Beginning at the top of the listing, repeat each line exactly until the line with "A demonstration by" has been repeated too.

-------- SUPPLIED INFORMATION --------

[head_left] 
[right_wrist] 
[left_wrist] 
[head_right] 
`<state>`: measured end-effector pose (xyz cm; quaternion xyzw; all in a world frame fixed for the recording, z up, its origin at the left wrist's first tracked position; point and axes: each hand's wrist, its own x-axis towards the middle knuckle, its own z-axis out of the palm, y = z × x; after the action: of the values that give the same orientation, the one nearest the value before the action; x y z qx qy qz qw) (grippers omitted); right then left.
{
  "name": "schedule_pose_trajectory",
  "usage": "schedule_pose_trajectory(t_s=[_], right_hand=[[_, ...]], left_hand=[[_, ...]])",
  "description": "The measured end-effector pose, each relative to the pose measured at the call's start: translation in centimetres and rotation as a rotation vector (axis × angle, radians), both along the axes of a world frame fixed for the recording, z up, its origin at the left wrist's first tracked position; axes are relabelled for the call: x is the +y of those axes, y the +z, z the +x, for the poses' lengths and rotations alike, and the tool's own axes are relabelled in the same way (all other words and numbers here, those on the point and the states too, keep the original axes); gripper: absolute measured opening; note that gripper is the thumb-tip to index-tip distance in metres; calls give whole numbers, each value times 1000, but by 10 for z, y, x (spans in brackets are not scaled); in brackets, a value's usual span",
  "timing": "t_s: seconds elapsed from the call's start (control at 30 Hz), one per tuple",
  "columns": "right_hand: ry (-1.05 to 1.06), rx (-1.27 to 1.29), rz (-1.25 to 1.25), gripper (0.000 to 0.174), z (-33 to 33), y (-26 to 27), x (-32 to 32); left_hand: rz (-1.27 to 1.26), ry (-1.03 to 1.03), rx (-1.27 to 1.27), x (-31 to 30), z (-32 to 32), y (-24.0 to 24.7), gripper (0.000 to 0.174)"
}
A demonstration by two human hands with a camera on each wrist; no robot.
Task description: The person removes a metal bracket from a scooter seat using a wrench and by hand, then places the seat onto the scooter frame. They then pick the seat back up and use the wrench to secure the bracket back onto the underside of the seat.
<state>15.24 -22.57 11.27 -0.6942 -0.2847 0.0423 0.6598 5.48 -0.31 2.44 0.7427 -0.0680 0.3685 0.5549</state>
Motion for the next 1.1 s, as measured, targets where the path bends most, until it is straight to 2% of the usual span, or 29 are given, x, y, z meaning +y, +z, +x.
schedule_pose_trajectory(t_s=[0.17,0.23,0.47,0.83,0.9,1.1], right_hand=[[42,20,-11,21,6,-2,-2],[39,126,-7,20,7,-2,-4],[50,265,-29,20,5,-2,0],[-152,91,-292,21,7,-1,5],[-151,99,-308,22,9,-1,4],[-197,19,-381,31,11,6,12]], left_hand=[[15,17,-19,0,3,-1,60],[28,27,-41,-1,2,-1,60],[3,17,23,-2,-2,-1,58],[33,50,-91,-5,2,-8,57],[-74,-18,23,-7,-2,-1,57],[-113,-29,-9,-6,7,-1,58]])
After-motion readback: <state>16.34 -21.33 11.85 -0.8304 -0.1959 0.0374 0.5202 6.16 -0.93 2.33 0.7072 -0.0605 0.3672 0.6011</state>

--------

ANSWER SPACE:
[head_left] 
[right_wrist] 
[left_wrist] 
[head_right] 
`<state>`: measured end-effector pose (xyz cm; quaternion xyzw; all in a world frame fixed for the recording, z up, its origin at the left wrist's first tracked position; point and axes: each hand's wrist, its own x-axis towards the middle knuckle, its own z-axis out of the palm, y = z × x; after the action: of the values that give the same orientation, the one nearest the value before the action; x y z qx qy qz qw) (grippers omitted); right then left.
{
  "name": "schedule_pose_trajectory",
  "usage": "schedule_pose_trajectory(t_s=[_], right_hand=[[_, ...]], left_hand=[[_, ...]])",
  "description": "The measured end-effector pose, each relative to the pose measured at the call's start: translation in centimetres and rotation as a rotation vector (axis × angle, radians), both along the axes of a world frame fixed for the recording, z up, its origin at the left wrist's first tracked position; axes are relabelled for the call: x is the +y of those axes, y the +z, z the +x, for the poses' lengths and rotations alike, and the tool's own axes are relabelled in the same way (all other words and numbers here, those on the point and the states too, keep the original axes); gripper: absolute measured opening; note that gripper is the thumb-tip to index-tip distance in metres; calls give whole numbers, each value times 1000, but by 10 for z, y, x (spans in brackets are not scaled); in brackets, a value's usual span",
  "timing": "t_s: seconds elapsed from the call's start (control at 30 Hz), one per tuple",
  "columns": "right_hand: ry (-1.05 to 1.06), rx (-1.27 to 1.29), rz (-1.25 to 1.25), gripper (0.000 to 0.174), z (-33 to 33), y (-26 to 27), x (-32 to 32); left_hand: rz (-1.27 to 1.26), ry (-1.03 to 1.03), rx (-1.27 to 1.27), x (-31 to 30), z (-32 to 32), y (-24.0 to 24.7), gripper (0.000 to 0.174)"
}
A demonstration by two human hands with a camera on each wrist; no robot.

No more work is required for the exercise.